### EXERCISE INSTRUCTIONS
Transcribe exactly the line containing "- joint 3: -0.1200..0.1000" plus every later line in the data.

##### DATA

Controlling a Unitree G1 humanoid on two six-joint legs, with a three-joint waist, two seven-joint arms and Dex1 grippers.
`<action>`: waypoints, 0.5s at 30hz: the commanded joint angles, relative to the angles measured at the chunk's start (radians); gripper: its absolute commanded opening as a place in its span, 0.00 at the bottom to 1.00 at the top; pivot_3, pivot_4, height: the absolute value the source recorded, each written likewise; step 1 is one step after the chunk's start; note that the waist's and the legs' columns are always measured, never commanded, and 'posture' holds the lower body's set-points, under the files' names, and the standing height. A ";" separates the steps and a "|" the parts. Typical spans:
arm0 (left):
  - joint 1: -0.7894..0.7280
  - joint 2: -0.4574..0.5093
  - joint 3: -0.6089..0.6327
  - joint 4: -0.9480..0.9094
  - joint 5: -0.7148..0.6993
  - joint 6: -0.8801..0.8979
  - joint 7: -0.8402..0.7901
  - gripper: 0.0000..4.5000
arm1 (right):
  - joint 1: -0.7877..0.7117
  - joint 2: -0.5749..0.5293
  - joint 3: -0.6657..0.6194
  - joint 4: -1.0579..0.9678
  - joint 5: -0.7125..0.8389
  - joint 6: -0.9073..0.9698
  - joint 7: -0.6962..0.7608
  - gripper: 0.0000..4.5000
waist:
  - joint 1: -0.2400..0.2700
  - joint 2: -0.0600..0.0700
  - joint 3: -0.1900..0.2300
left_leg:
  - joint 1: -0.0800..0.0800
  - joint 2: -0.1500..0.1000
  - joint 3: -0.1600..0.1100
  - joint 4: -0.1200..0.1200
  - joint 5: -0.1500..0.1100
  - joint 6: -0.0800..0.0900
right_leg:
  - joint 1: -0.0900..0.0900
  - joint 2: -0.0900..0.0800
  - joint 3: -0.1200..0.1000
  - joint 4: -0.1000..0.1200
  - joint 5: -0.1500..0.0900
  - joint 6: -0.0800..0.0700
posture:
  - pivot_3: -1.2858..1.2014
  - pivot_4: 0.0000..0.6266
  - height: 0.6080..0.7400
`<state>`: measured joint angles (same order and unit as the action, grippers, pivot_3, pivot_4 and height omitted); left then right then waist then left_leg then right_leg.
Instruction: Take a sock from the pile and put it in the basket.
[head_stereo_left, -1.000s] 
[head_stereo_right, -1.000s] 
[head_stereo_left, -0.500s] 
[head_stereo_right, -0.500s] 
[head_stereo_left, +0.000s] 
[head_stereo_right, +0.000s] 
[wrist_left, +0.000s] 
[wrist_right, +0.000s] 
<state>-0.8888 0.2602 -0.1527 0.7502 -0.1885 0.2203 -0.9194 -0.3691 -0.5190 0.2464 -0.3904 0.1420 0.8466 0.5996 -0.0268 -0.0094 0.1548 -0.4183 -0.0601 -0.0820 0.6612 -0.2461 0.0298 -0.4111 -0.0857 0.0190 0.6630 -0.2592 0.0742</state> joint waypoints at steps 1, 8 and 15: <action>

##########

### ANSWER BOX
  - joint 3: -0.1200..0.1000
  - joint 4: -0.1000..0.1200
  - joint 5: -0.1500..0.0900
  - joint 6: -0.0800..0.0700
posture:
  - pivot_3: -1.2858..1.2014
  - pivot_4: 0.0000..0.6266
  - height: 0.6080..0.7400
`<state>`: measured joint angles (same order and unit as the action, grippers, pivot_3, pivot_4 and height omitted); left then right then waist then left_leg then right_leg.
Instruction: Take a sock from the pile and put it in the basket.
[head_stereo_left, -1.000s] 
[head_stereo_right, -1.000s] 
[head_stereo_left, -0.500s] 
[head_stereo_right, -0.500s] 
[head_stereo_left, +0.000s] 
[head_stereo_right, +0.000s] 
[wrist_left, +0.000s] 
[wrist_right, +0.000s] 
<state>-0.8888 0.2602 -0.1527 0.7502 -0.1885 0.2203 -0.9194 -0.3691 -0.5190 0.2464 -0.3904 0.1420 0.8466 0.5996 -0.0268 -0.0094 0.1548 -0.4183 -0.0601 -0.0820 0.6612 -0.2461 0.0298 -0.4111 -0.0857 0.0190 0.6630 -0.2592 0.0742</state> joint waypoints at steps 1, 8 and 15: <action>

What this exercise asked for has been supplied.